The Kelowna Chamber of Commerce has a paper coming out soon responding to, and refuting, Trudeau’s claim that small business owners making more than $250,000 are paying less tax than someone earning $50,000.
The chamber has been vocal in its criticism about the tax change proposals, labelled the biggest change to Canada’s tax code in the last 40 years. It says the changes will hurt small businesses across the country and Liberal MPs have been getting an earful from constituents. Liberal MPs have relayed those unhappy messages directly to Finance Minister Bill Morneau and Trudeau this week in Kelowna at the Liberal’s summer caucus retreat.

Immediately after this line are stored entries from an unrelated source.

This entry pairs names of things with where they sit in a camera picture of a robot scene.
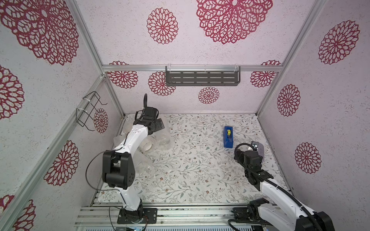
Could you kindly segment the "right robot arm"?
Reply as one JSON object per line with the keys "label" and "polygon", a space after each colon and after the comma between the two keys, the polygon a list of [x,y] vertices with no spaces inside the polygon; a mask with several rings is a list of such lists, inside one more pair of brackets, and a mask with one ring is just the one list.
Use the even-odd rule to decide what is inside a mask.
{"label": "right robot arm", "polygon": [[228,224],[270,225],[279,231],[333,231],[335,228],[329,215],[304,205],[262,169],[263,152],[258,142],[241,143],[234,150],[234,159],[244,168],[248,182],[267,198],[234,208],[234,218],[228,220]]}

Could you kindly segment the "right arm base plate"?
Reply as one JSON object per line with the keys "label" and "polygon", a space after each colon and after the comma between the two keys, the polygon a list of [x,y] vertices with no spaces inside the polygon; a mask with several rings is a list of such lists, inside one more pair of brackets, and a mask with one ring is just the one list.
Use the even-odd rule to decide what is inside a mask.
{"label": "right arm base plate", "polygon": [[232,209],[236,220],[258,222],[260,221],[257,211],[254,207],[248,205],[246,207],[236,207]]}

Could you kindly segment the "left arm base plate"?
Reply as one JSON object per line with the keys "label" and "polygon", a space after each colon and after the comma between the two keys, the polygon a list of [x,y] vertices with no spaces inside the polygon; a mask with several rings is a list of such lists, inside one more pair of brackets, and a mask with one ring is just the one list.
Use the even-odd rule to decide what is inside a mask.
{"label": "left arm base plate", "polygon": [[117,224],[155,224],[157,222],[157,208],[140,208],[137,211],[121,209]]}

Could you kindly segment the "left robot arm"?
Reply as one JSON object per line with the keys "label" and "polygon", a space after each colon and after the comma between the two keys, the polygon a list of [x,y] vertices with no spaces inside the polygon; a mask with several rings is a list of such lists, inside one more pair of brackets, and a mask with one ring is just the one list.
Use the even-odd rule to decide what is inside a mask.
{"label": "left robot arm", "polygon": [[164,129],[158,109],[147,106],[145,94],[143,109],[136,112],[131,131],[127,133],[123,142],[113,150],[98,154],[103,155],[102,181],[109,185],[111,191],[117,192],[122,203],[122,207],[119,208],[118,224],[149,223],[142,199],[132,187],[136,175],[133,156],[149,135]]}

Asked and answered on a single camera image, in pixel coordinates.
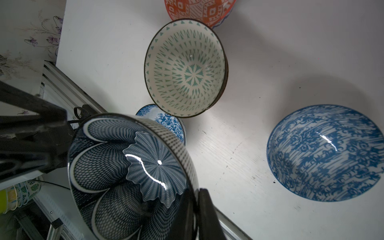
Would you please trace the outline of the black petal patterned bowl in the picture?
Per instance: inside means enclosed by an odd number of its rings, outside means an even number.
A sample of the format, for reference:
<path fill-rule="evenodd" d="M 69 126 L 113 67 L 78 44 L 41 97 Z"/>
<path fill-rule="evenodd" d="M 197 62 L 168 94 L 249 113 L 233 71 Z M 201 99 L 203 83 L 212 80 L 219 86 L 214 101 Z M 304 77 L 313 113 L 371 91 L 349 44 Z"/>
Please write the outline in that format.
<path fill-rule="evenodd" d="M 77 208 L 99 240 L 169 240 L 186 193 L 199 187 L 180 139 L 137 116 L 98 114 L 77 128 L 68 151 Z"/>

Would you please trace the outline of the orange patterned bowl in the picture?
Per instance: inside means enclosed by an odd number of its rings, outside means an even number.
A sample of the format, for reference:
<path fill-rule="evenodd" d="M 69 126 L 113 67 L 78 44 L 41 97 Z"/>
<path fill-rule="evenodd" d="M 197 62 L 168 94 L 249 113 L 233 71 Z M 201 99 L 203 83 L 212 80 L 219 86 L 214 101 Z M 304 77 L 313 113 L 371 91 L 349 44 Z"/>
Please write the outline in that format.
<path fill-rule="evenodd" d="M 220 26 L 230 15 L 236 0 L 165 0 L 170 18 L 175 20 L 193 19 L 210 28 Z"/>

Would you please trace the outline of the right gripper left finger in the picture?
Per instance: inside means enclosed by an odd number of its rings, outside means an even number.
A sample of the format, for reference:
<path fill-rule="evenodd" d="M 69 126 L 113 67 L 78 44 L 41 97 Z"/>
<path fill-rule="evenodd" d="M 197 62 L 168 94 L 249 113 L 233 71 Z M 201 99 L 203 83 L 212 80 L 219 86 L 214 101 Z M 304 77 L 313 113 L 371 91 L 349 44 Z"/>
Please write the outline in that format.
<path fill-rule="evenodd" d="M 33 112 L 1 115 L 1 182 L 34 171 L 49 173 L 67 164 L 74 130 L 67 111 L 1 82 L 1 103 Z"/>

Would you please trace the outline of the aluminium rail frame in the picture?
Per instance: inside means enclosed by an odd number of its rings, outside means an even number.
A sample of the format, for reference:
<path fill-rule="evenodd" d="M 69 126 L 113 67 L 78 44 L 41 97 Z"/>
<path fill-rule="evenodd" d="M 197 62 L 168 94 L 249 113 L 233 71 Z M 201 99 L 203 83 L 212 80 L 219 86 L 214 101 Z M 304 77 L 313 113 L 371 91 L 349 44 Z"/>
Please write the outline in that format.
<path fill-rule="evenodd" d="M 106 110 L 92 99 L 85 91 L 69 79 L 55 63 L 44 61 L 43 78 L 45 85 L 50 85 L 69 105 L 81 107 L 90 105 L 96 113 L 105 113 Z M 218 208 L 215 208 L 223 232 L 229 240 L 249 240 L 250 237 L 235 225 Z"/>

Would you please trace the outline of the blue damask patterned bowl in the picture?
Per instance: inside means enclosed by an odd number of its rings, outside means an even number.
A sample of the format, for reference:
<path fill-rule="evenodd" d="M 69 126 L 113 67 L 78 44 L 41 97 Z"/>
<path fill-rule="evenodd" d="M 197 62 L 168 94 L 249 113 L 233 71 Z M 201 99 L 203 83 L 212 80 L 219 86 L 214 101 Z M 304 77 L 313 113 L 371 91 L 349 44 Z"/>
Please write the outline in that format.
<path fill-rule="evenodd" d="M 277 181 L 302 198 L 340 202 L 384 175 L 384 135 L 367 116 L 339 105 L 313 105 L 282 119 L 267 143 Z"/>

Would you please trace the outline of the blue floral bowl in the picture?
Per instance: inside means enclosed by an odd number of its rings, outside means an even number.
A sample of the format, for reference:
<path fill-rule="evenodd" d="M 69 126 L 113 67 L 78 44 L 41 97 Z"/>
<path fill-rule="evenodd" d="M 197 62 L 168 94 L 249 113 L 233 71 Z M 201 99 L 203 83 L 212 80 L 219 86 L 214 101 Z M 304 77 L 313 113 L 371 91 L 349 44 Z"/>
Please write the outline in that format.
<path fill-rule="evenodd" d="M 186 128 L 180 119 L 162 111 L 157 105 L 150 104 L 142 107 L 136 116 L 153 120 L 173 132 L 186 145 Z"/>

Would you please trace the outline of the green triangle patterned bowl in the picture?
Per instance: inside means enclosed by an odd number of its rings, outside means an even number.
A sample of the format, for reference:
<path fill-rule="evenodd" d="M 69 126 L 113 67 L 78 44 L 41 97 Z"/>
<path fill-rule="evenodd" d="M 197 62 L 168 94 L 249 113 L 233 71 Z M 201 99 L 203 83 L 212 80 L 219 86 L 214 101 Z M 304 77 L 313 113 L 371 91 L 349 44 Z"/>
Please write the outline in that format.
<path fill-rule="evenodd" d="M 223 95 L 229 76 L 224 47 L 201 21 L 180 19 L 163 26 L 145 57 L 147 91 L 164 112 L 178 118 L 196 117 Z"/>

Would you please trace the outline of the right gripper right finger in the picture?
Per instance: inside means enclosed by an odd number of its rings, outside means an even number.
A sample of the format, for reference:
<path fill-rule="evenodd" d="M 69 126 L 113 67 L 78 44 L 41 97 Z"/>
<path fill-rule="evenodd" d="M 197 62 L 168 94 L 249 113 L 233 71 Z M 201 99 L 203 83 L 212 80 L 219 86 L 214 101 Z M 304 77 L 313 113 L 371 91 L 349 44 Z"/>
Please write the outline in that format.
<path fill-rule="evenodd" d="M 225 240 L 211 196 L 199 189 L 195 196 L 187 189 L 182 195 L 167 240 Z"/>

Trudeau was challenged several times about the proposed tax changes Wednesday night during a large town-hall-style meeting at UBC Okanagan. One woman, a local doctor, said they will force her to decide between starting a family and continuing with her practice because of the financial implications.
Dyas, who has had a chance in recent days to have one-on-one conversations with both Morneau and Trudeau about the proposed tax changes, said he believes the pair are at least listening and said he is now hearing talk of “tweaking” the proposals, something he had not heard before.
“They seem to be receptive, but they still have their rhetoric and the mantra they bring forward,” said Dyas.
That mantra is the changes will make the tax system fairer for the middle class by making those who earn more than $250,000 a year pay a little more in tax while those the prime minister describes as the middle class will pay less.
Dyas, however, remains concerned, especially about the 75-day consultation period announced for the changes.
He said when the current tax rules were announced 50 years ago, there was four years of consultation and the new rules went into effect three years after that.
The current proposed changes don’t take into account that in many cases, it may have taken years for a small business owner to build up his or her business and the financial sacrifices they may have made along the way, he added.
Dyas also noted large corporations are not being hit the same proposed rules.
Critics of the tax proposals say they could affect investments in small business, spending on innovation and even the hiring of new staff.
“Small business is the backbone of the Canadian economy,” said Dyas. “With the uncertainly down south and the Canadian economy getting stronger, why would they want to attack small business?.”
The Kelowna Chamber of Commerce is the second largest chamber B.C. and Dyas said he has heard loud and clear from its members they are not happy with what is being proposed.